Data below START
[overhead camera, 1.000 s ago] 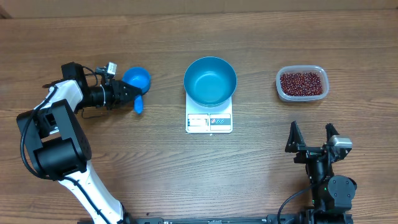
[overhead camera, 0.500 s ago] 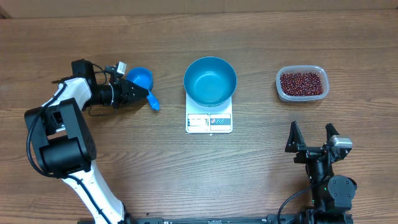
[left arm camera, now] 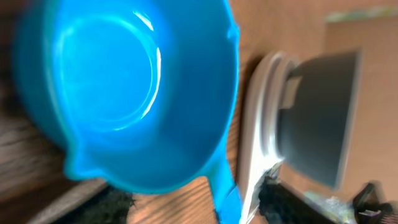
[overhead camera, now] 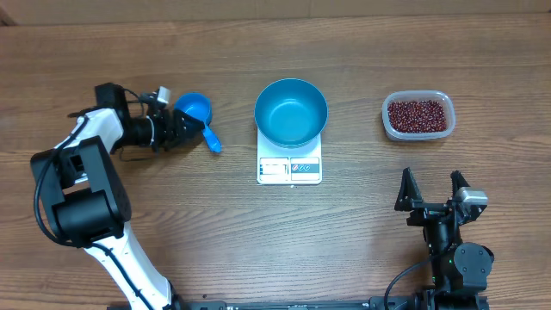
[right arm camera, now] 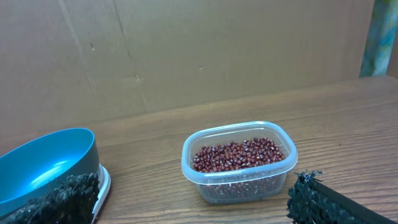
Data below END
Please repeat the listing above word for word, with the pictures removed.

[overhead camera, 1.000 s ago] 
[overhead camera, 0.500 s ago] 
[left arm camera, now] 
[overhead camera, now] 
[right arm camera, now] 

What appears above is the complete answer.